Country storyteller Ridley Bent will bring his songs of shady characters and whisky-fueled bar fights to the Blue Frog Studios, July 10.

Country storyteller Ridley Bent will bring his songs of shady characters and whisky-fueled bar fights to the Blue Frog Studios, July 10.

THE SCENE

Highlighting arts and entertainment on the Semiahmoo Peninsula, with Alex Browne

Ridley Bent

Tall tales, hard-drinking, fast-driving, larger-than-life characters – these are the province of seven-time BC Country Music Award-winning writer-performer Ridley Bent, who brings his storytelling sensibility to the intimate stage of White Rock’s Blue Frog Studios, July 10 at 8 p.m.

Described in one review as “a beat-poet cowboy that can sing a broken-hearted country song that will make you want to cry,” Bent – also a Canadian Country Music Award nominee in 2009 – will be playing  songs from his new album Wildcard.

Opening for Bent will be homegrown country act Fionn – formerly known as Alanna and Brianne.

The 17-year-old twins – a performing duo as close-harmonists and multi-instrumentalists since they were 13 – were Diamond in the Rock contest winners in 2013 and recorded their first EP with famed songwriter and producer Steve Dorffand in Los Angeles and Nashville last year.

The venue is located at 1328 Johnston Rd.

Tickets are available at www.bluefrogstudios.ca or by calling 604-542-3055.

 

Beach House Theatre

Book early to avoid disappointment, the saying goes, and that’s particularly true for tickets to Beach House Theatre, now readying its fourth season of live summer theatre for its state-of-the-art tent setting at Crescent Beach.

Tickets go on sale this Thursday (June 25) at 7 a.m. – and, if past seasons are anything to go by, they’ll be snapped up very quickly.

There’s a change of pace in this season: instead of Shakespeare the company will be highlighting Oscar Wilde with his masterpiece 1895 comedy of manners The Importance of Being Earnest (Aug. 11-16).

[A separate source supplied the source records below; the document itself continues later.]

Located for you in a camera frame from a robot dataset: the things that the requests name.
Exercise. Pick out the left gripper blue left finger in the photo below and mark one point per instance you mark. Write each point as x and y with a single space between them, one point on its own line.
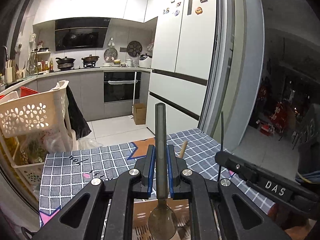
146 166

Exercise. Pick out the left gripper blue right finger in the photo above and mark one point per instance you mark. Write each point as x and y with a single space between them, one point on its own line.
177 187

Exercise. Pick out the beige plastic utensil holder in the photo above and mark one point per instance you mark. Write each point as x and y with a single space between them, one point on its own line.
141 213

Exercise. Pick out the dark grey spoon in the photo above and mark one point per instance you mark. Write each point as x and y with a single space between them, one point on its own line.
162 179

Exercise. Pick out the grey checkered star tablecloth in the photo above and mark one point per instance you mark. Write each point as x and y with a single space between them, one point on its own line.
66 173

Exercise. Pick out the cardboard box on floor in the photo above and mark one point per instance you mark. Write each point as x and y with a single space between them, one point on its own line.
139 113

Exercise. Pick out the black thin chopstick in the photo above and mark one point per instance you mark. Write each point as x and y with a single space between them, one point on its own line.
221 144

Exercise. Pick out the black built-in oven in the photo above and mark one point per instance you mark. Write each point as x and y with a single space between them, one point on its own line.
121 86

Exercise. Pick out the beige flower-cutout trolley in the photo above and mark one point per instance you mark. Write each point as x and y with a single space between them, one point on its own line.
40 112

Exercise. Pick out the white rice cooker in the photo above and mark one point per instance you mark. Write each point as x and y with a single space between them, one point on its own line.
145 61

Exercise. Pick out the white refrigerator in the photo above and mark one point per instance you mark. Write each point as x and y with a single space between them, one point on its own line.
181 61

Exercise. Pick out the black pot on stove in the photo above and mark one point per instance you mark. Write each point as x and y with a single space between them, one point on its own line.
90 61

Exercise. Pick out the black wok on stove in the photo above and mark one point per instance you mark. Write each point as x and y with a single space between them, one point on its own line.
65 63

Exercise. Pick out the black range hood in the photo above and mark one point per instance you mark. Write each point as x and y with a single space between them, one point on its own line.
80 32

Just as much of a classic as many of Shakespeare’s well-loved plays, the elaborately-costumed show has the benefit – for those wishing to catch all the delightful nuances of a farcical comedy of dalliance among the British upper classes – of being in ‘modern’ English rather than Elizabethan blank verse.

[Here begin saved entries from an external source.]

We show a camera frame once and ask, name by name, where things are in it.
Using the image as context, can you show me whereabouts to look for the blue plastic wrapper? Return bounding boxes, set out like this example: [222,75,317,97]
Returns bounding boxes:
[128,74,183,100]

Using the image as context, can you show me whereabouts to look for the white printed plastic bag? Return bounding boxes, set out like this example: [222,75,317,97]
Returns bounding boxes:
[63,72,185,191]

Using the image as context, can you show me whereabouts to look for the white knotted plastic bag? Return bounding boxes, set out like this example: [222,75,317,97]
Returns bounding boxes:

Featured players in The Importance of Being Earnest, directed by Beach House founders Candace Radcliffe and Rick Harmon, are Tom Gage, Patrick Dodd, Bethany Stanley, Marika Stanger, Michelle Collier, Carol Mann, James Walker, Paul Richardson and Paul Rancourt.

Children’s author Robert Munsch has become a staple of Beach House for its family-oriented second show, and the tradition will continue this year with Munsch Upon A Time (Aug. 12-15).

Directed by Elgin Park Players alumnus Courtney Shields, it features Aaron Holt, Claire Pollock and Matt Falletta.

For more information on events, visit beachhousetheatre.org

 

The 39 Steps

Another hot summer ticket, available now, is Peninsula Productions’ almost perverse exercise in comedic minimalism – just four actors playing all 150 roles in an adaptation of Alfred Hitchcock’s classic 1935 spy thriller The 39 Steps.

The show will be moving into Coast Capital Playhouse (1532 Johnston Rd.) July 8-25 while White Rock Players Club is on hiatus.

Reinvented in 2005 by Patrick Barlow as a theatrical romp that has become a hit around the world, The 39 Steps, directed in Peninsula’s version by well-known Vancouver man of the theatre Matthew Bissett (A Night On Broadway), promises to deliver a trunkload of laughs with bare-bones props and sets, evocative period costumes by Mahara Sinclaire, and a versatile cast adept in physical humour.

Corey Haas stars as suave adventurer Richard Hannay in the story – loosely drawn from the novel by John Buchan (erstwhile Lord Tweedsmuir) – of an innocent man framed for murder and forced to flee to the Scottish Highlands to track down the real culprits, a sinister spy organization spiriting aviation secrets from Britain.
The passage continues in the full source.